Problem details: Nothing in the data may be altered; restate all of it exactly.

Source material:
* * * * *

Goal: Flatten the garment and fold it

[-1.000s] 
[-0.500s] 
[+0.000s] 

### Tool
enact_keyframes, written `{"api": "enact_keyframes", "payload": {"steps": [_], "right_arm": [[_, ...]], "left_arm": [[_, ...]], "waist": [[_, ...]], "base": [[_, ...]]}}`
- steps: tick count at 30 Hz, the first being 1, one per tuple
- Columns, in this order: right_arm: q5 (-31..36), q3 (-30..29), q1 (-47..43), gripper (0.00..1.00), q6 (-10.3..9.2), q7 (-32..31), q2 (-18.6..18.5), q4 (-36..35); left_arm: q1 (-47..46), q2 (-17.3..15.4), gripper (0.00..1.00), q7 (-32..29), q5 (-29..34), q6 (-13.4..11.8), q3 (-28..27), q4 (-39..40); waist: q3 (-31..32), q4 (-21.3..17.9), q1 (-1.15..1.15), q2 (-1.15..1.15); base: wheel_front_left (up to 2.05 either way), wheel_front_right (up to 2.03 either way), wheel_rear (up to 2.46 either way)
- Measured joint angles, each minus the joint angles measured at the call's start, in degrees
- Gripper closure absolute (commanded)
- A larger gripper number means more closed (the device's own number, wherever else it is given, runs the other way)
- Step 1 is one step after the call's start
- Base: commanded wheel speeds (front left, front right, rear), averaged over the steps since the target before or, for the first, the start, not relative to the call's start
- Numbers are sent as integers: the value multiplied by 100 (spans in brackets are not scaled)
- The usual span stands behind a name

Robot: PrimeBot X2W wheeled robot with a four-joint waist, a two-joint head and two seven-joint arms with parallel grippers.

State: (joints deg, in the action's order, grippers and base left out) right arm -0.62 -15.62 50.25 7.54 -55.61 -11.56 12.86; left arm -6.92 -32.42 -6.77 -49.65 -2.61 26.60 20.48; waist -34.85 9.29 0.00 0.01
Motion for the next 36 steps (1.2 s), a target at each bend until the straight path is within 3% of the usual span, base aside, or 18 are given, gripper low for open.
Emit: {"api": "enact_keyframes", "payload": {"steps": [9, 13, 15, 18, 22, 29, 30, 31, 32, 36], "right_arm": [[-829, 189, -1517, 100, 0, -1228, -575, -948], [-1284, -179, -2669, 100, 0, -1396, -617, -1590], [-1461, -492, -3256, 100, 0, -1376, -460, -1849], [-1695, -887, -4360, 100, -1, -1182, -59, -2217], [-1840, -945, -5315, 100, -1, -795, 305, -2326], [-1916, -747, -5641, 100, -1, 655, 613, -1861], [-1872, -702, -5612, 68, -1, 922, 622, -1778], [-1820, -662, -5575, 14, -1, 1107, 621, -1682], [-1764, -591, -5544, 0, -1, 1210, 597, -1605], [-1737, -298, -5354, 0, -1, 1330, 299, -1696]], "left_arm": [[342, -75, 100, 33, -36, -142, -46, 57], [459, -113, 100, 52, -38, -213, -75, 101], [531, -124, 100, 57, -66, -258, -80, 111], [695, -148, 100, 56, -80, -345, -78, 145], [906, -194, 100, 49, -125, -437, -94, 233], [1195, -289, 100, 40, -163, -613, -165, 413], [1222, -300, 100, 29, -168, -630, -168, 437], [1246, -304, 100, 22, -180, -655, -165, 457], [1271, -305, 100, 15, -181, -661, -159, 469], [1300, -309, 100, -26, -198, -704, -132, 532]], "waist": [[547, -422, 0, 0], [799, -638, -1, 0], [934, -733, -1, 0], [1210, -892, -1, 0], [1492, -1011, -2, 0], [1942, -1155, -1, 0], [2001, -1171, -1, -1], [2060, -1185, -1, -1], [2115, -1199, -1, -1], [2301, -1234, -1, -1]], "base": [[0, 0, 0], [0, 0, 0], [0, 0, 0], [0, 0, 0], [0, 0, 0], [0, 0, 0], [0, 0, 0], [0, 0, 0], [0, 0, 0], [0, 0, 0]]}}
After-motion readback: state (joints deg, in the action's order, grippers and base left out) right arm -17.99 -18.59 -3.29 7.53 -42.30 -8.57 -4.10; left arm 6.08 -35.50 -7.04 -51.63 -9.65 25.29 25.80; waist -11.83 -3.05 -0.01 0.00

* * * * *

Reply to the exercise:
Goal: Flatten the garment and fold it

[-1.000s] 
[-0.500s] 
[+0.000s] 

### Tool
enact_keyframes, written `{"api": "enact_keyframes", "payload": {"steps": [_], "right_arm": [[_, ...]], "left_arm": [[_, ...]], "waist": [[_, ...]], "base": [[_, ...]]}}`
- steps: tick count at 30 Hz, the first being 1, one per tuple
- Columns, in this order: right_arm: q5 (-31..36), q3 (-30..29), q1 (-47..43), gripper (0.00..1.00), q6 (-10.3..9.2), q7 (-32..31), q2 (-18.6..18.5), q4 (-36..35); left_arm: q1 (-47..46), q2 (-17.3..15.4), gripper (0.00..1.00), q7 (-32..29), q5 (-29..34), q6 (-13.4..11.8), q3 (-28..27), q4 (-39..40); waist: q3 (-31..32), q4 (-21.3..17.9), q1 (-1.15..1.15), q2 (-1.15..1.15); base: wheel_front_left (up to 2.05 either way), wheel_front_right (up to 2.03 either way), wheel_rear (up to 2.46 either way)
- Measured joint angles, each minus the joint angles measured at the call's start, in degrees
- Gripper closure absolute (commanded)
- A larger gripper number means more closed (the device's own number, wherever else it is given, runs the other way)
- Step 1 is one step after the call's start
- Base: commanded wheel speeds (front left, front right, rear), averaged over the steps since the target before or, for the first, the start, not relative to the call's start
- Numbers are sent as integers: the value multiplied by 100 (spans in brackets are not scaled)
- The usual span stands behind a name

Robot: PrimeBot X2W wheeled robot with a four-joint waist, a two-joint head and two seven-joint arms with parallel grippers.

State: (joints deg, in the action's order, grippers and base left out) right arm -0.62 -15.62 50.25 7.54 -55.61 -11.56 12.86; left arm -6.92 -32.42 -6.77 -49.65 -2.61 26.60 20.48; waist -34.85 9.29 0.00 0.01
Motion for the next 36 steps (1.2 s), a target at each bend until the straight path is within 3% of the usual span, base aside, or 18 are given, gripper low for open.
Emit: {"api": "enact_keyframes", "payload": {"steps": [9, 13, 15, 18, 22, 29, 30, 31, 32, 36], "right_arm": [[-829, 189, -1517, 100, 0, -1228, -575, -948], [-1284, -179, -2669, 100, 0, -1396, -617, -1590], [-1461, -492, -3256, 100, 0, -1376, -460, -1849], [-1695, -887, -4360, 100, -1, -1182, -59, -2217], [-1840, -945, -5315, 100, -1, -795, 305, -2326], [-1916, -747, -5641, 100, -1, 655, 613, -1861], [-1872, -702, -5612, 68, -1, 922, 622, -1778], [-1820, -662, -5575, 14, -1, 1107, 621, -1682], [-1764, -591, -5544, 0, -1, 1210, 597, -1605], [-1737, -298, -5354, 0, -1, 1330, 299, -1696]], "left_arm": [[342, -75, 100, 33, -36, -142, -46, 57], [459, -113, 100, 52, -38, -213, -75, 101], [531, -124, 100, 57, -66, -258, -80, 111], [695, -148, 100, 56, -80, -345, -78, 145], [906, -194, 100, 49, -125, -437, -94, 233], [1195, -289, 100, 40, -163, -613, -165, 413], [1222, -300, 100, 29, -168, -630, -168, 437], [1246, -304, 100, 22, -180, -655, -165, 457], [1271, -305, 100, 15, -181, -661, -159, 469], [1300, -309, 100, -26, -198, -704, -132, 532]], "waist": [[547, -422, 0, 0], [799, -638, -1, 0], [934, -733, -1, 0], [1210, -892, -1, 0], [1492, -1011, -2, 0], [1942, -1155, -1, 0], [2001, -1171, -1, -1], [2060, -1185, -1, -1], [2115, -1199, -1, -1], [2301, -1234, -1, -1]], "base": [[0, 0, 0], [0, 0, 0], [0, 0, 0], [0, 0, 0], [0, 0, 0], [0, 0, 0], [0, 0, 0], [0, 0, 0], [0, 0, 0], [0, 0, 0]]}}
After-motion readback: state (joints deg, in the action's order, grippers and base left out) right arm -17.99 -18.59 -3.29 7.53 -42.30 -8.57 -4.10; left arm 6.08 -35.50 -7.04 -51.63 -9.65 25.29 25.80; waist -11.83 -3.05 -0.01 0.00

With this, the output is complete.